» Task item
Would you please copy every line below that includes the string "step"?

(Information supplied Opens)

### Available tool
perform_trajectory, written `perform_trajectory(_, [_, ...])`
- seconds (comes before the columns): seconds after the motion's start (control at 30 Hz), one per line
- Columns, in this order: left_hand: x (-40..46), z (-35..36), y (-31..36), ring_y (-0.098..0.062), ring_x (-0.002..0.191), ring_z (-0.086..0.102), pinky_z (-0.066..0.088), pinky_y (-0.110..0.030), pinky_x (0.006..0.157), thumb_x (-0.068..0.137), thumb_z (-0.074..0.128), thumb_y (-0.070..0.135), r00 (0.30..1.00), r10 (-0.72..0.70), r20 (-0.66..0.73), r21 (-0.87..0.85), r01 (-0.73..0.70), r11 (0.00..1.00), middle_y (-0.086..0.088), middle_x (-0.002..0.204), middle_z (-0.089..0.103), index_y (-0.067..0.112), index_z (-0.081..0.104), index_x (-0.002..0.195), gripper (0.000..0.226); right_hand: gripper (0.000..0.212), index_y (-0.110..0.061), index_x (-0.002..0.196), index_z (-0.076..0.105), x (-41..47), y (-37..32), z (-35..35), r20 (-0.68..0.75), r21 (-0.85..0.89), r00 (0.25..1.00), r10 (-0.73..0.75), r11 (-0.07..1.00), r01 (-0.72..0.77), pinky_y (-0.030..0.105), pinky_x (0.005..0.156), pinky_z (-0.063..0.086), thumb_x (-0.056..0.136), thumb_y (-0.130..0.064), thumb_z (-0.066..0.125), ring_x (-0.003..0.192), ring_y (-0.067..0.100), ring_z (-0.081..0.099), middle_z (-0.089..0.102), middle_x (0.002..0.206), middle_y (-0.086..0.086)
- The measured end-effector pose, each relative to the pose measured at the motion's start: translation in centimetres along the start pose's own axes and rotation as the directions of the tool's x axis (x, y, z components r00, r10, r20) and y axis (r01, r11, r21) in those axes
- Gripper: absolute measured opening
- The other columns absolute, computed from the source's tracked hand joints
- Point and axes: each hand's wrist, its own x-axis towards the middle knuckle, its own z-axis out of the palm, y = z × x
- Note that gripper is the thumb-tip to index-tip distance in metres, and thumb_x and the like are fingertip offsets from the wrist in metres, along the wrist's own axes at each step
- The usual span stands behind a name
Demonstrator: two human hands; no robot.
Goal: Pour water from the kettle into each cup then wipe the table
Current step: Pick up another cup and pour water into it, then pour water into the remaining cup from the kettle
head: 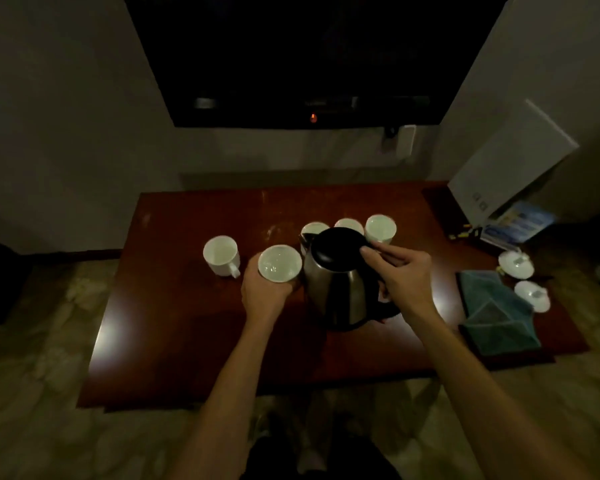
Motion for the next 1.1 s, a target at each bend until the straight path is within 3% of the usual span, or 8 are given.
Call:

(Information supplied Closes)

» Answer
- Note that gripper is the thumb-tip to index-tip distance in metres, and thumb_x and the like are fingertip offsets from the wrist in metres, along the wrist's own axes at each step
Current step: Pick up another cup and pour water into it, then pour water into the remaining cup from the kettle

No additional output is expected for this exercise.